Once you are born, the fact is someday you will die. Tomorrow I will be attending a virtual training seminar from our local elderly support group . The training pertains to living wills, wills and trusts. I already have a living will provided by the Veterans Administration but I don't have anything else. At my age I have felt for awhile it is important to leave a will behind for my partner Liz and/or my daughter Andrea.
Years ago, before I lost it all to an attempt at starting my own restaurant I did have a fairly sizeable nest egg built up for the future. These days I still have two small life insurance policies worth enough to satisfy my final wishes and have a party afterwards.
|Photo by Logan Weaver|
Ironically, yesterday the need to accomplish all of this became important again when I learned of the passing of one the board members of the transgender - crossdresser support group I am a member of.
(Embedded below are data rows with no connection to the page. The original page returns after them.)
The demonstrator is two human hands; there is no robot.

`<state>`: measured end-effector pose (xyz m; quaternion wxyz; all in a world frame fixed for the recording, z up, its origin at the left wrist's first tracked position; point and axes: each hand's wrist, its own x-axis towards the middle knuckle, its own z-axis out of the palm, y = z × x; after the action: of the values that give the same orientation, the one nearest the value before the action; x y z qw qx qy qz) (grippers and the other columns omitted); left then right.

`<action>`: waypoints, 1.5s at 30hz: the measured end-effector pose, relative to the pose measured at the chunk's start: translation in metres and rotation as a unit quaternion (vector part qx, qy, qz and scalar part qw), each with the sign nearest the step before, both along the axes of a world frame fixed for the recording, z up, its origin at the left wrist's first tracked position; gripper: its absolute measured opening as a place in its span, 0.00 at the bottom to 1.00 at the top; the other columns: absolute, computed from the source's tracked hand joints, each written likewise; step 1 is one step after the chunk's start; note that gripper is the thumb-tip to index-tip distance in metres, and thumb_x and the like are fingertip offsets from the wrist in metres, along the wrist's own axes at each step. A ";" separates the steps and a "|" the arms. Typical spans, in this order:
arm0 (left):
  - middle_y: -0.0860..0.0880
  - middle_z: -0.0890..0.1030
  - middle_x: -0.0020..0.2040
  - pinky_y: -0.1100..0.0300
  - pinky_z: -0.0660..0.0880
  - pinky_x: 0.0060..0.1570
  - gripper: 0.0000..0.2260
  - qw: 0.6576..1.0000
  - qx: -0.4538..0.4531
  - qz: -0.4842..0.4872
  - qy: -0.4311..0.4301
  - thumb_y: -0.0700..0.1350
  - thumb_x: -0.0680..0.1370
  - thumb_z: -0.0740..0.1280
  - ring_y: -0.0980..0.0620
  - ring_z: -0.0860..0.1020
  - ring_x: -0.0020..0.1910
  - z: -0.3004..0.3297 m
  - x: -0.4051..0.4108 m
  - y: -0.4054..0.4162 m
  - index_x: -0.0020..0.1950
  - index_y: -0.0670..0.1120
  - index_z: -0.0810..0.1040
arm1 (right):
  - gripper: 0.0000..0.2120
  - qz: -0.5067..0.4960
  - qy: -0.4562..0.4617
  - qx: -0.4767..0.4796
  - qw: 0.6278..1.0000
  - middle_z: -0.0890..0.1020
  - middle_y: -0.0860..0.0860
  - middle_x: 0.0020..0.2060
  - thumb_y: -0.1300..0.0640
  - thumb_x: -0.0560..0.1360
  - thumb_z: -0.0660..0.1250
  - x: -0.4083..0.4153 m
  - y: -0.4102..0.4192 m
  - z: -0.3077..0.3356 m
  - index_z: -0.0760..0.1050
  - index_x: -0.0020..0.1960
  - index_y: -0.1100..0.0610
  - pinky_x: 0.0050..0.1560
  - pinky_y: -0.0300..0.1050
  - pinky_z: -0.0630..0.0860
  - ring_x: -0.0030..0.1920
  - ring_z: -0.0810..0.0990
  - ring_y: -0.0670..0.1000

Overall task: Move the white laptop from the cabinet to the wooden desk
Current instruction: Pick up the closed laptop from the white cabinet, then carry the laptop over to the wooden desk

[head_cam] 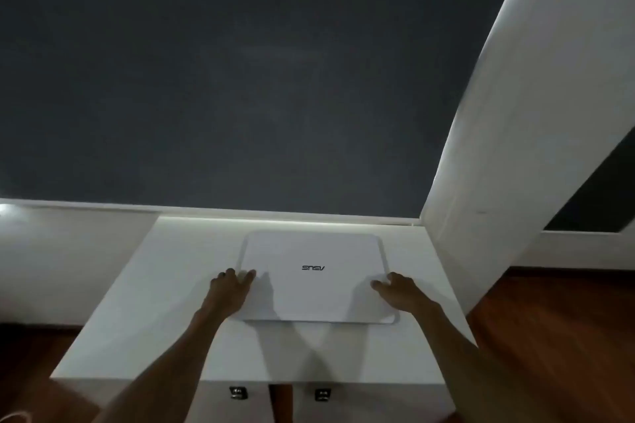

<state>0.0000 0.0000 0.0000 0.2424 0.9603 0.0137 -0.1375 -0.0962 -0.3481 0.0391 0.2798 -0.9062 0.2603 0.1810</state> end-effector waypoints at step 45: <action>0.41 0.83 0.51 0.50 0.73 0.50 0.28 0.877 -0.369 -0.095 -0.293 0.65 0.79 0.53 0.37 0.80 0.51 0.170 0.017 -0.214 0.58 0.43 0.76 | 0.30 -0.384 -0.518 -0.029 0.764 0.80 0.45 0.38 0.26 0.73 0.52 -0.090 -0.103 0.137 0.75 0.45 0.51 0.38 0.38 0.70 0.39 0.78 0.43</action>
<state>0.0170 -0.2137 0.1695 0.5576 0.7944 -0.2011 0.1324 -0.1864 -0.4508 0.1757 0.3921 -0.6943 0.4068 -0.4457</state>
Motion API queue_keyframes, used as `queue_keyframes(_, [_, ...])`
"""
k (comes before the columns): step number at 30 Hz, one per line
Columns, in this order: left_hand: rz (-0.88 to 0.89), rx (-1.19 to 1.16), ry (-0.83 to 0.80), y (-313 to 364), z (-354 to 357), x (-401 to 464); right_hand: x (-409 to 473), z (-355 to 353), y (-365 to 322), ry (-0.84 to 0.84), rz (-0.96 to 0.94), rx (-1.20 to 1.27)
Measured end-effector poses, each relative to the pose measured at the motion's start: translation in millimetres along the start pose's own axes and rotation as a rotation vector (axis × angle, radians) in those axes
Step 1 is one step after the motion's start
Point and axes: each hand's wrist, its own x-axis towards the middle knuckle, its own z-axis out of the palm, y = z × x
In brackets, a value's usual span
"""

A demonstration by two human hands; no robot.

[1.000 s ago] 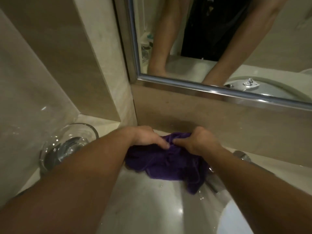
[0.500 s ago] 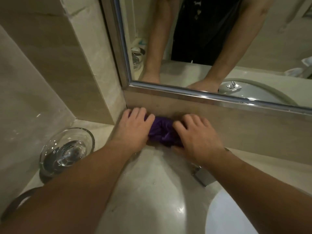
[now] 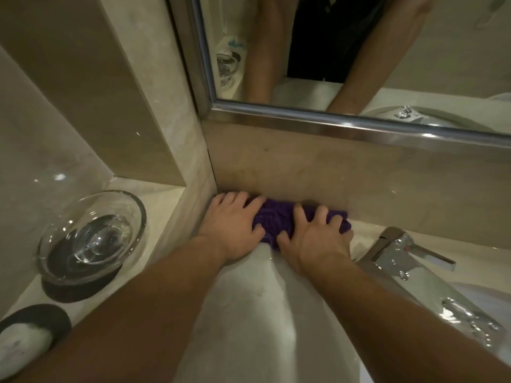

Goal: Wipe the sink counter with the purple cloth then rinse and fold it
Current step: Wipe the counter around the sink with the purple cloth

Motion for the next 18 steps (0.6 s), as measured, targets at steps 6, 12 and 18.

Sadly she never came out to her family and the group members initially were told not to refer to her by her feminine name in any messages which may be seen by her family.
Of course I am fully out to the only family I have which still matters and I could care less what the others think. Especially after I am gone and cremated. But I do have to stop procrastinating and get a will drawn up since being transgender does throw an extra factor in to the whole process. Extra proof to the non believers you are trans until you die.
Perhaps of more importance to me is adding my wishes into the living will. I already have the "no heroic measures" line added but I am afraid of potential problems cropping up with my physical gender versus my mental gender. Since I have had no surgery done to my genital's, to the casual medical observer I am still a biological male. In fact I was told that the last time I was admitted into a hospital. The point I am trying to make is, I don't want my gender to be a point of contention for Liz or Andrea to have to deal with. Or no heroic measures are needed to deal with a gender bigot.
One would think following the completely unexpected passing of my wife years ago, I would have done something before now about it. Since I am seventy two years old my biological clock is certainly ticking.
Hopefully tomorrow I will learn valuable information on setting up a will. Just another step in preparing for the uninventable.